State how many lines in the entries below contain "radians". Write nothing but the number.

··· MATERIAL SHOWN

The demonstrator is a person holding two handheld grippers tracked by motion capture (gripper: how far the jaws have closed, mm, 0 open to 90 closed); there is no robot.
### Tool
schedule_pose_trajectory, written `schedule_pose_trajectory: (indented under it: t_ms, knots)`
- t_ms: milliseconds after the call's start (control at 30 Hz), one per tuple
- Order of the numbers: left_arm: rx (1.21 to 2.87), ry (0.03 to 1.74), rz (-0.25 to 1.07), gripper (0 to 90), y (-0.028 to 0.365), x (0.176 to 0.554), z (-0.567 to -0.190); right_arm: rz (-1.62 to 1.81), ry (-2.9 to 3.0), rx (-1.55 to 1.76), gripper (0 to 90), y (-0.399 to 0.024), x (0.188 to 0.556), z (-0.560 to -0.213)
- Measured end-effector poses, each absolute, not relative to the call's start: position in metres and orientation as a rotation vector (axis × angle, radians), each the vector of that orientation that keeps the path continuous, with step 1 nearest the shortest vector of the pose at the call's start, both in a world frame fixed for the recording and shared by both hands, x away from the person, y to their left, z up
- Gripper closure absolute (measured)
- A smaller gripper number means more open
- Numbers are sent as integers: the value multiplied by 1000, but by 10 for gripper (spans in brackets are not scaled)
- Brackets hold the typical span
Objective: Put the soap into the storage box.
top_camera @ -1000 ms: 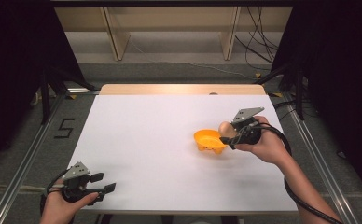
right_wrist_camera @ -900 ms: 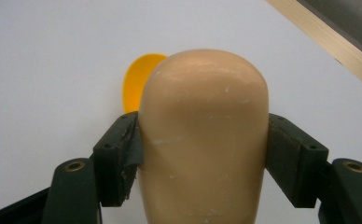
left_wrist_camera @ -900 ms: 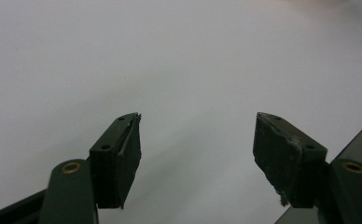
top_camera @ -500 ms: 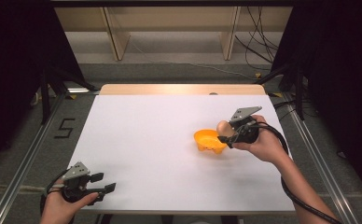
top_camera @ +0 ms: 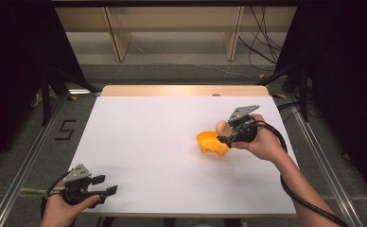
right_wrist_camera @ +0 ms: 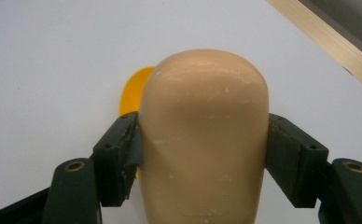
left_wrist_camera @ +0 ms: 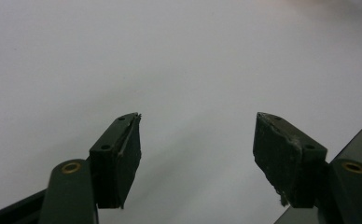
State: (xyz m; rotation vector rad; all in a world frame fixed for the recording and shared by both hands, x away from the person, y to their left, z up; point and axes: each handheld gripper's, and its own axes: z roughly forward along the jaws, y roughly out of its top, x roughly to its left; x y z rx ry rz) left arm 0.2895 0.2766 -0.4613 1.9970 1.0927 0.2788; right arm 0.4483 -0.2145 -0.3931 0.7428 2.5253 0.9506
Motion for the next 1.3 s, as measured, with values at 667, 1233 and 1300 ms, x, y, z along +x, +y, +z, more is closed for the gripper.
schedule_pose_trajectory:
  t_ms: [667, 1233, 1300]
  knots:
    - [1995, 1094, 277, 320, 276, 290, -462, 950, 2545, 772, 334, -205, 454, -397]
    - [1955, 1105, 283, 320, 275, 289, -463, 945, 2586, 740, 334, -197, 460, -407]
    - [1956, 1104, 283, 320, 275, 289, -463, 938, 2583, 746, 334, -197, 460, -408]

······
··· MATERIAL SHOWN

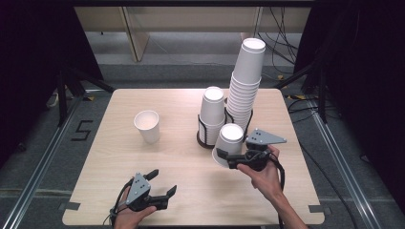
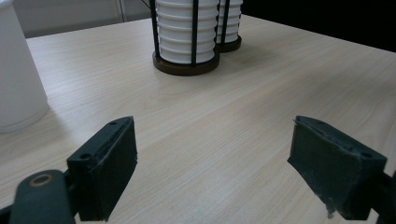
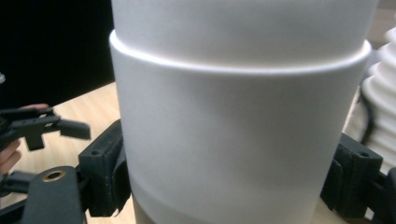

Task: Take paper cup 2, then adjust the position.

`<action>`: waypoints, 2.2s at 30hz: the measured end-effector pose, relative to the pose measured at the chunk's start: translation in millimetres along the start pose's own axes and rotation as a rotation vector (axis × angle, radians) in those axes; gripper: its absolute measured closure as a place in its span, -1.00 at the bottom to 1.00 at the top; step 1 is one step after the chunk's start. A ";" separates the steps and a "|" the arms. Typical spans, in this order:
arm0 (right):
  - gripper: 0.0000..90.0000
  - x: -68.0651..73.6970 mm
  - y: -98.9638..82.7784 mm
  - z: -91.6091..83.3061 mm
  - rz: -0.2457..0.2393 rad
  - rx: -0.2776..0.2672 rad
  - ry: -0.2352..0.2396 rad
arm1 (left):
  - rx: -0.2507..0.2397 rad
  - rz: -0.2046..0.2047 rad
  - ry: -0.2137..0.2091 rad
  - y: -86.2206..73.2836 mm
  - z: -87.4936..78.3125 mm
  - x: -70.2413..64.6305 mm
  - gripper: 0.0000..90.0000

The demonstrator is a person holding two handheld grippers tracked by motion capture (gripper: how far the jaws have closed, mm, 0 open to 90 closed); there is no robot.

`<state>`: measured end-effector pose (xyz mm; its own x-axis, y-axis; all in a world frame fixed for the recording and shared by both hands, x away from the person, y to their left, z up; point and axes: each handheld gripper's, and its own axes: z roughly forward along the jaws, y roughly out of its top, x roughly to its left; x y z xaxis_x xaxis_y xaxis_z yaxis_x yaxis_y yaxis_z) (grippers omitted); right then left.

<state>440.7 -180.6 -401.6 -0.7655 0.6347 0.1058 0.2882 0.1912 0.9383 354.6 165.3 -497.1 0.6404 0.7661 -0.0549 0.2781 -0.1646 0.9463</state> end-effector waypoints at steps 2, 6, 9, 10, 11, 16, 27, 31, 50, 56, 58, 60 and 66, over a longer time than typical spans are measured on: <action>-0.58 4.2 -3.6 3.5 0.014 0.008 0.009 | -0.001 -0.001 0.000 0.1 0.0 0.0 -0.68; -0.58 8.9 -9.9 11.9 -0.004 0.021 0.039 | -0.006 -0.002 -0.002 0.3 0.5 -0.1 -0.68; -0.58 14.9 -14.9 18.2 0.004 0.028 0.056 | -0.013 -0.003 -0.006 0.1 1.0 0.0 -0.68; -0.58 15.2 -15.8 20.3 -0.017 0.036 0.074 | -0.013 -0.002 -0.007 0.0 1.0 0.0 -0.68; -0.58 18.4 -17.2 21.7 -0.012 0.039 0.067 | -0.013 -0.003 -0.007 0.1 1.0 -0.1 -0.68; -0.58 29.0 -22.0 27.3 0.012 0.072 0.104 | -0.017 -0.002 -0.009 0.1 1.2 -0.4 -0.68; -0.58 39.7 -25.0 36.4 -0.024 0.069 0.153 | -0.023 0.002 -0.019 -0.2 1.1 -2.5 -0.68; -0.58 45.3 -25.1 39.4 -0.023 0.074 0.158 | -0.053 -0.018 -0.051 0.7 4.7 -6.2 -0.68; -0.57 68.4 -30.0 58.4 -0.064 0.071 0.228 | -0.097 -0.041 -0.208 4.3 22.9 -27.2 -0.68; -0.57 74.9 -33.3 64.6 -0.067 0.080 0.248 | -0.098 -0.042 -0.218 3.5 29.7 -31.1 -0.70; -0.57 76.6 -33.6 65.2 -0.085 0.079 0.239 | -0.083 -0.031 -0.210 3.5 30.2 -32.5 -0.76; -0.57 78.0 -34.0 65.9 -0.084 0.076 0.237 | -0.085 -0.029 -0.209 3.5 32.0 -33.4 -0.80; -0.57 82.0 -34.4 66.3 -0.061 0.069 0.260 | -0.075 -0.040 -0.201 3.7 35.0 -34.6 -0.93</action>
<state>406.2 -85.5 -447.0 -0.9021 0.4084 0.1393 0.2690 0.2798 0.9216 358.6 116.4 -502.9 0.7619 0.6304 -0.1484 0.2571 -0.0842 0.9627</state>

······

- RESULT FOR THIS EXERCISE -
2